Abstract

Background: Prior studies support the prognostic role of left atrial (LA) volume in predicting overall mortality in mitral valve prolapse (MVP). However, the prognostic impact of LA function on cardiac outcome as quantified by speckle tracking echocardiography (STE) is unknown. Moreover, whether the mitral leaflet “atrialization” observed in bileaflet MVP with mitral annular disjunction (MAD) affects LA function irrespective of mitral regurgitation (MR) severity remains unclear. We sought to investigate the prognostic role of LA global longitudinal strain (LAGLS) and MVP subtype in a large registry of MVP patients with various degrees of MR. Methods: We identified 411 consecutive patients (59±17 years, 52% women) with MVP and clinical, echocardiographic and outcome data.
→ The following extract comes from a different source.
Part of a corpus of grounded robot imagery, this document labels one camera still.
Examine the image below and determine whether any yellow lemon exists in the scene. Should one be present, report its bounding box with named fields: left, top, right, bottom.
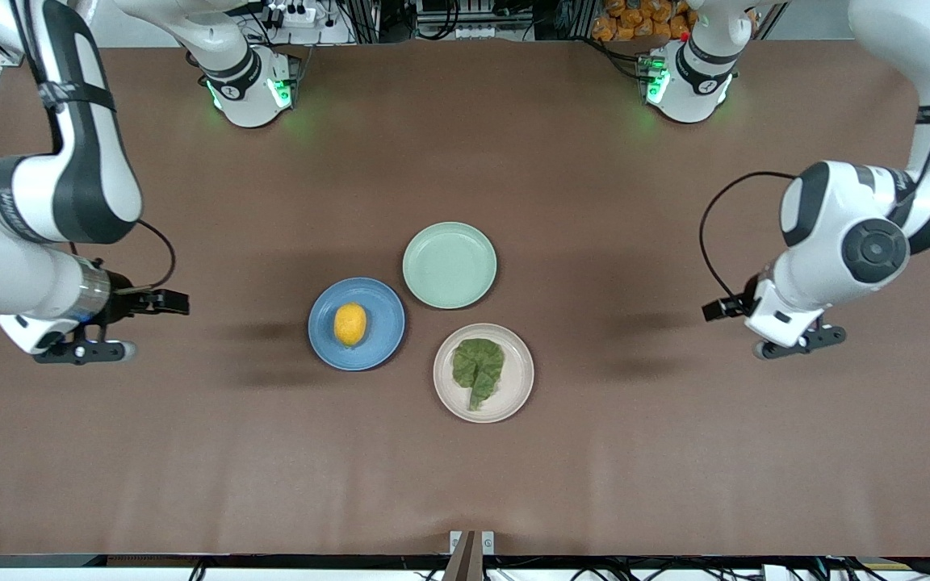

LAGLS was measured offline using STE. Survival analysis was performed to assess the composite risk of cardiac death, heart failure hospitalization, or new onset of atrial fibrillation. Results: Compared to other MVP subtypes, bileaftlet MVP had lower LAGLS regardless of MR severity ( Fig 1A&1B ). Of note, in the subgroup with no or mild MR, LAGLS was significantly lower in bileaflet compared to posterior MVP (p=0.003). There was a trend toward lower LAGLS according to MVP with vs without MAD (p=0.08) ( Fig 1C ). In multivariable linear regression adjusted for several risk factors, including MR grade, bileaflet MVP remained significantly associated with lower LAGLS (p=0.003). A total of 79 cardiovascular events occurred during a mean follow-up of 4.6±2.9 years. There was a significant increase in the risk of events as LAGLS decreased (log-rank: p<0.001) ( Fig 1D ). Conclusion: Bileaflet MVP is associated with lower LAGLS regardless of MR severity, suggesting a primary atriopathy in this MVP subtype. Abnormal LAGLS is linked to higher risk of cardiovascular events. Hence, assessment of LA function using STE may help improve risk stratification in MVP and could represent a useful tool in clinical practice.